FDA is requiring that all postmarketing safety reports for human drugs and biological products be submitted in electronic format. Requiring submission of these reports in electronic format will expedite access to safety information and facilitate international harmonization and exchange of this information. This, in turn, will lead to more efficient reviews of safety data and enhance our ability to rapidly disseminate safety information to health care providers, consumers, applicants, sponsors, and other regulatory authorities in support of FDA’s public health mission. In addition, the agency will recognize a significant cost savings by converting the safety reporting system from a paper submission process to a fully electronic submission system that would increase the accuracy of information and reduce the need for manual data entry. The final rule will expedite the identification of emerging safety problems, improve the speed and efficiency of industry and agency operations, and further the international harmonization of safety reporting.

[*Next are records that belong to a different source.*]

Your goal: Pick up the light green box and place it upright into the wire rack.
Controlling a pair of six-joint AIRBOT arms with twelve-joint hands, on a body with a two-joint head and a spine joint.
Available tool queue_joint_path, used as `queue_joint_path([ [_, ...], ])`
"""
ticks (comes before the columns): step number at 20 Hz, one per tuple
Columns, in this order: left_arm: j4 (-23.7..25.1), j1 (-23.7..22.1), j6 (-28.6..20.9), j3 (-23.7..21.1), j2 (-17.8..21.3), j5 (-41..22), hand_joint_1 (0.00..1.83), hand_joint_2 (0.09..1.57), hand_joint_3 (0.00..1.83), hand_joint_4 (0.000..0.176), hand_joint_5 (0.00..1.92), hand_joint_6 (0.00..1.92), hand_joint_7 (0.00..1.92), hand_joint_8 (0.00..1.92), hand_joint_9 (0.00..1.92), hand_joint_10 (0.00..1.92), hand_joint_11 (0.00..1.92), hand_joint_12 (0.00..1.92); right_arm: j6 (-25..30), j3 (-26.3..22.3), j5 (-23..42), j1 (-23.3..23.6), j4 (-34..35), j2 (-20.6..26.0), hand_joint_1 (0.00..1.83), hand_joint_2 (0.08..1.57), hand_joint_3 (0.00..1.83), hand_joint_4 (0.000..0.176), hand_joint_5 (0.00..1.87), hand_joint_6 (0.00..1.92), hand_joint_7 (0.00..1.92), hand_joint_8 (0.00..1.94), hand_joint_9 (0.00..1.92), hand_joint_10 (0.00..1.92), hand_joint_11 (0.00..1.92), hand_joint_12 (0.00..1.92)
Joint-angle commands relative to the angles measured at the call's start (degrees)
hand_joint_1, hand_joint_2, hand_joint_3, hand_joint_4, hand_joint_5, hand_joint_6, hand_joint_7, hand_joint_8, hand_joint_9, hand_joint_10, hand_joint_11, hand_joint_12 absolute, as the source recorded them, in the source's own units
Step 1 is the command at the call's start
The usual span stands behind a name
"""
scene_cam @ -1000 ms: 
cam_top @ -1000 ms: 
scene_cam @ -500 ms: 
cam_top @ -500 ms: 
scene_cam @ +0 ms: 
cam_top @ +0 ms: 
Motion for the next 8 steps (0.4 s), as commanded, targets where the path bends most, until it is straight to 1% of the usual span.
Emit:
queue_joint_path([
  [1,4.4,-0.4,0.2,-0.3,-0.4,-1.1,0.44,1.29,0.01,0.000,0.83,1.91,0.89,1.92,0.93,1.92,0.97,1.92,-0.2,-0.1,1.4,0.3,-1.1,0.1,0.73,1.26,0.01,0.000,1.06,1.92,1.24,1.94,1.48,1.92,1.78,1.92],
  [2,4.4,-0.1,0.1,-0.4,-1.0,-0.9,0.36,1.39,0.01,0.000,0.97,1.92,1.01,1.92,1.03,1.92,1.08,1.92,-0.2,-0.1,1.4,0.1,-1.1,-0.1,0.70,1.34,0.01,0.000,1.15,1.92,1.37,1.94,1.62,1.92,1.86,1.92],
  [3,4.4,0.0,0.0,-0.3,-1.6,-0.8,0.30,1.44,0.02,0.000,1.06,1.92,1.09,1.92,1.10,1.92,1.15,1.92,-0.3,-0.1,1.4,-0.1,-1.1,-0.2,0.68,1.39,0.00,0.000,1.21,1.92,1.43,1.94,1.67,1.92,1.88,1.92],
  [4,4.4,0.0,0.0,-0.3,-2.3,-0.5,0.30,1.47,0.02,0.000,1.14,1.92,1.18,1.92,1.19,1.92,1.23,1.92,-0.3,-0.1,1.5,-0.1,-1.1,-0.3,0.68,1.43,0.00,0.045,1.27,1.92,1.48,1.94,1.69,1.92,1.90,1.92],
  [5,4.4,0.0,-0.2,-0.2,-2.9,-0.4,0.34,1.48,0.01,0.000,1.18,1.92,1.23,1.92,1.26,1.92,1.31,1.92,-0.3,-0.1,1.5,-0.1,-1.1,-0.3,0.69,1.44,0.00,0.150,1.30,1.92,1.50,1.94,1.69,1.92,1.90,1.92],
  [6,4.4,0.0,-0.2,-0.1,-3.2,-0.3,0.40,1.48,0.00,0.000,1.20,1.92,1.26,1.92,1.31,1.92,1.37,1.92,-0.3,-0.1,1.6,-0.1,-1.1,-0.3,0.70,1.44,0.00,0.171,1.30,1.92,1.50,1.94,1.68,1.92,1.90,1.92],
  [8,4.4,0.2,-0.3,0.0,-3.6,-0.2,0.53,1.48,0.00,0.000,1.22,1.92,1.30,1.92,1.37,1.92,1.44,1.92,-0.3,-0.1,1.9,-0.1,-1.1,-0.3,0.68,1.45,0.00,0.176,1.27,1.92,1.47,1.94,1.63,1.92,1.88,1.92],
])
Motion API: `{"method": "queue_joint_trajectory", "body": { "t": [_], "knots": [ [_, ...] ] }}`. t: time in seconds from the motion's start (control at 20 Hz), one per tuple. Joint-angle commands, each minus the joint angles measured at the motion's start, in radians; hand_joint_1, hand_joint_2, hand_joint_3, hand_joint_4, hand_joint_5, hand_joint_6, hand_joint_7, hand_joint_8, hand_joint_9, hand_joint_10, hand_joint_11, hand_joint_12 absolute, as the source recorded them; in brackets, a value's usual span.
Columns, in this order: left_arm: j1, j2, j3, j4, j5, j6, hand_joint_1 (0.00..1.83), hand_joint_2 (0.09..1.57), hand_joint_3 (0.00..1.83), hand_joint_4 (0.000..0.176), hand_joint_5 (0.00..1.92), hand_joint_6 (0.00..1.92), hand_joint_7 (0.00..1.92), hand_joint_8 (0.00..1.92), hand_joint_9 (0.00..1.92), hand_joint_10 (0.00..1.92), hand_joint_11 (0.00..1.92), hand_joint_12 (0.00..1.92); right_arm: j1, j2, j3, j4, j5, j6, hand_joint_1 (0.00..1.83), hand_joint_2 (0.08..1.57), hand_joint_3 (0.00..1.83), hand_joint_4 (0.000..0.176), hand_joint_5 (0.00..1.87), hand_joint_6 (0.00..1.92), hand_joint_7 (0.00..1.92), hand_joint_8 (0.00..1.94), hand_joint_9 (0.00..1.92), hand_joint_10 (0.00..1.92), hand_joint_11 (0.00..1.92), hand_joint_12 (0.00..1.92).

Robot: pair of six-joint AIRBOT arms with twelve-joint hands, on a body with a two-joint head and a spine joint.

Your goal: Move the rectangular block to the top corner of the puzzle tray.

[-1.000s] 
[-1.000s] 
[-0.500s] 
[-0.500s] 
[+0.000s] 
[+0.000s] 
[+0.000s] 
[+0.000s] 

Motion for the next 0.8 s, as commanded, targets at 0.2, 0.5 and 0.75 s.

The final rule amends FDA's postmarketing safety reporting regulations for human drug and biological products under parts 310, 314, and 600, and adds part 329, to require that persons subject to mandatory reporting requirements submit safety reports in an electronic format that FDA can process, review, and archive. Under §§ 310.305, 314.80, 314.98, and 600.80, manufacturers, packers, and distributors, and applicants with approved NDAs, ANDAs, and BLAs and those that market prescription drugs for human use without an approved application must submit postmarketing safety reports to the Agency. Section 760 of the FD&C Act requires manufacturers, packers, or distributors whose name appears on the label of nonprescription human drug products marketed without an approved application to report serious adverse events associated with their products. Under § 600.81, applicants with approved BLAs must submit biological lot distribution reports to the Agency. In this rule, FDA is requiring that these postmarketing reports be submitted to the Agency in an electronic format that FDA can process, review, and archive. The final rule also states that FDA will issue guidance on how to provide the electronic submissions (e.g., method of transmission, media, file formats, preparation and organization of files). This rule does not change the content of these postmarketing reports. It only requires that they be submitted in an electronic format.

We currently have OMB approval for submission of postmarketing safety reports to FDA under parts 310, 314, and 600. The information collection for part 310 and part 314 is approved under OMB control numbers 0910-0291 (Form FDA 3500A) and 0910-0230. The information collection for part 600 is approved under OMB control numbers 0910-0291 (Form 3500A) and 0910-0308. The burdens currently estimated under parts 310, 314, and 600, for submission of postmarketing safety reports to FDA for human drugs and biological products do not change as a result of this final rule. This is because: (1) Current burden estimates associated with these regulatory requirements have taken into account voluntary submission of these reports in an electronic format and those applicants, manufacturers, packers, and distributors that already submit these reports in an electronic format would have no new reporting burdens and (2) new burdens for establishing the means for submitting postmarketing safety reports in electronic form to comply with this final rule, including obtaining an electronic certificate, revising SOPs, and becoming familiar with the system, would be negated by the savings in burden from not having to print out the report and mail it to FDA. These assumptions also apply to applicants submitting biological lot distribution reports under § 600.81. OMB has approved the burden associated with submissions required by section 760 of the FD&C Act under OMB control number 0910-0636.